Pursuing a murder all the way through, Scandi Noir is “incredibly effective programming, but could it be more inclusive? Does every show have to feature a scraggy 65 year old?” producer Erik Barmack, at Wild Sheep Content, suggested recently to Variety. “Couldn’t there be more female skewing Scandi Noir shows, or ones that have more pace or action to them?”
Genre Builds as a Major Mainstream Play
Roughly half the biggest dozen or so movie titles brought onto Berlin’s pre-sales market at its get-go were genre – sci-fi, fantasy or horror – led by “In Lost Lands,” AGC’s “Demonic,” from “District 9” director Neill Blomkamp, Anton’s dystopian sci-fi thriller “Vesper Seeds” and Eli Roth’s “Borderlands” for Lionsgate. “At this market, the movies that are selling best are genre movies, whether it’s thriller, horror, disaster films, or romantic comedies, or smaller films from big auteurs. Films that are in the middle are having a more difficult time luring distributors,” said TrustNordisk’s Susan Wendt. Genre is catnip for platforms – another way that streamers are inflecting film markets.

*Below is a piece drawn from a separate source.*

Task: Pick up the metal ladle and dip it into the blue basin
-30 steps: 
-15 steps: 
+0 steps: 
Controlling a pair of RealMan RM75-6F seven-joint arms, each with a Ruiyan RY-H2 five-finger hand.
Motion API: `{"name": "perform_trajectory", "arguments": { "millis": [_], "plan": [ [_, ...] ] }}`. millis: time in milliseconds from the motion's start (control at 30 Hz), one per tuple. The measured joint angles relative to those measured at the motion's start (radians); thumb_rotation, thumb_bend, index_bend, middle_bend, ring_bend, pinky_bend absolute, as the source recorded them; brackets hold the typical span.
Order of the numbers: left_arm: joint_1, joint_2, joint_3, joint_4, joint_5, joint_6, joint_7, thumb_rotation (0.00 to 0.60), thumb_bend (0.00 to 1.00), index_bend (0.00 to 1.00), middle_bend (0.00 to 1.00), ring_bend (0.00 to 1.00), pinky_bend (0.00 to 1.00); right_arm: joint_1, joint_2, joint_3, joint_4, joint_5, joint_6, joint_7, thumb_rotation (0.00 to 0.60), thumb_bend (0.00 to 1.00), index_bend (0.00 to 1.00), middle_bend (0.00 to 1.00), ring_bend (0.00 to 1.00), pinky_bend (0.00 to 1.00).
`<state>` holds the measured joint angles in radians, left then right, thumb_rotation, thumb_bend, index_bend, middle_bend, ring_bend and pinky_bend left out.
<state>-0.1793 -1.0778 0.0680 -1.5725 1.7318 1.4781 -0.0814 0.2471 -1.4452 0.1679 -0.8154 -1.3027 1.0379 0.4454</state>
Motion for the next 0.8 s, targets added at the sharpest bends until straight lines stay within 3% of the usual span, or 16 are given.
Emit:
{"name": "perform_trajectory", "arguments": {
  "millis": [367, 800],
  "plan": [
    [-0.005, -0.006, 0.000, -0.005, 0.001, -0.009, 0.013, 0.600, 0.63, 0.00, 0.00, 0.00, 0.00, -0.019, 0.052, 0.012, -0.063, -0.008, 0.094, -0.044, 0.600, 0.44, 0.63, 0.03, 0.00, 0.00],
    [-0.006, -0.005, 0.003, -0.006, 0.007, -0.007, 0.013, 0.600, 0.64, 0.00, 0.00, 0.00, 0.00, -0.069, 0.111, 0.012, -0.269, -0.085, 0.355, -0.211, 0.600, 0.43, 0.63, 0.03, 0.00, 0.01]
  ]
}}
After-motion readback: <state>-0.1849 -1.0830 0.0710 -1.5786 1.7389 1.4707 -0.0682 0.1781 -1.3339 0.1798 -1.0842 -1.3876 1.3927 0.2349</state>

“European and Latin American distributors bought quite aggressively, but the Asians largely kept their powder dry, perhaps revealing less confidence in a 2022 box office revival that most independent international distributors are relying on,” Ford commented. Why that buying reticence from Asia? Possible other answers: Berlin is primarily a European content market with the more Asian FilMart starting in 10 days; local content is increasingly important in many Asian territories; and, again, the money and the momentum is with the streamers these days, with Netflix, for example, promising to invest $500 million in Korean content.
*Jacques Audiard’s “Paris, 13th District” sold half of the world’s major territories for Playtime, including a U.S. pick-up from IFC Films.

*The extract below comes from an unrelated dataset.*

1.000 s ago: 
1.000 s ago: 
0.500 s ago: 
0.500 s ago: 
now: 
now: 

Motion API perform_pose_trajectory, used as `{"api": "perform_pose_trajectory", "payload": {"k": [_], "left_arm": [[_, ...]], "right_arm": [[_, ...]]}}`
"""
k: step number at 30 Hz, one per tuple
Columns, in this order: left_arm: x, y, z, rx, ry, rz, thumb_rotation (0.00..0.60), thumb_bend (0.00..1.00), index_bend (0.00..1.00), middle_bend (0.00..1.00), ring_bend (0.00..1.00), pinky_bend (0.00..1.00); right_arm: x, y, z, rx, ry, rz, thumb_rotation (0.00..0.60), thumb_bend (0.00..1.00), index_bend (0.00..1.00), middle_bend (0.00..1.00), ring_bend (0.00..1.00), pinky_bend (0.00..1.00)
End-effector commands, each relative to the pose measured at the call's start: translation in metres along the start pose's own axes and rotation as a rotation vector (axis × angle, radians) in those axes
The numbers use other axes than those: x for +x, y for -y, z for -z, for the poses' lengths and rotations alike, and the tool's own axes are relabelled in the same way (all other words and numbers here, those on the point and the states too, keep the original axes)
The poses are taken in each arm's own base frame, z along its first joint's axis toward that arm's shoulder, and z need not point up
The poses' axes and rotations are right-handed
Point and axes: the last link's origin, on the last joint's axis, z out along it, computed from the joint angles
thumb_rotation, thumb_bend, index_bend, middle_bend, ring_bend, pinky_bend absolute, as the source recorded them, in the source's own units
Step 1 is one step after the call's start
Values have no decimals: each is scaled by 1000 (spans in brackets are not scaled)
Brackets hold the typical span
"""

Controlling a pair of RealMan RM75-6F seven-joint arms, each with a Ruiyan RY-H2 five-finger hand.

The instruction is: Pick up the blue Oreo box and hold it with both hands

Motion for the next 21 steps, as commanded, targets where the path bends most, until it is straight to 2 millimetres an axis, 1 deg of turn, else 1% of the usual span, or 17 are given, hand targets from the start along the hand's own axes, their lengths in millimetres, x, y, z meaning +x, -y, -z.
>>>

*Making it a Berlin double, Kino Lorber also pounced on North American rights to Berlin competition contender “Fabian – Going to the Dogs.”
*Foresight Unlimited closed key territories on Gigi Gaston’s adventure thriller “Nine Bullets,” starring Lena Headey.
*By Thursday, Paris-based Totem Films sold out nearly half the major territories in the world on competition contender “Ballad of a White Cow,” the tragedy of two people whose goodness sparks their downfall.
*Cinema Guild announced U.S rights on Wednesday to Hong Sangsoo’s black-and-white “Introduction,” “an airy 66-minute sampler of everything the Korean director’s fans admire,” said a Variety review, which won a screenplay Silver Bear Friday.
*In the biggest art film deal of the market, Céline Sciamma’s MK2 Films-sold competition player “Petite Madame,” which sparked rave reviews, sold to Neon for North America.
*South Korea’s Megabox Plus M sold hostage crisis thriller “The Point Men” to 14 territories led by Japan (Gaga).
*Kino Lorber nabbed North American tights to Burhan Qurbani’s “Berlin Alexanderplatz,” a hit last year at Berlin.
*On the eve of Berlin, Universal’s Focus Features pre-empted most of the world on the FilmNation-sold “Red Rocket,” from “The Florida Project” director Sean Baker.
Patrick Frater contributed to this article.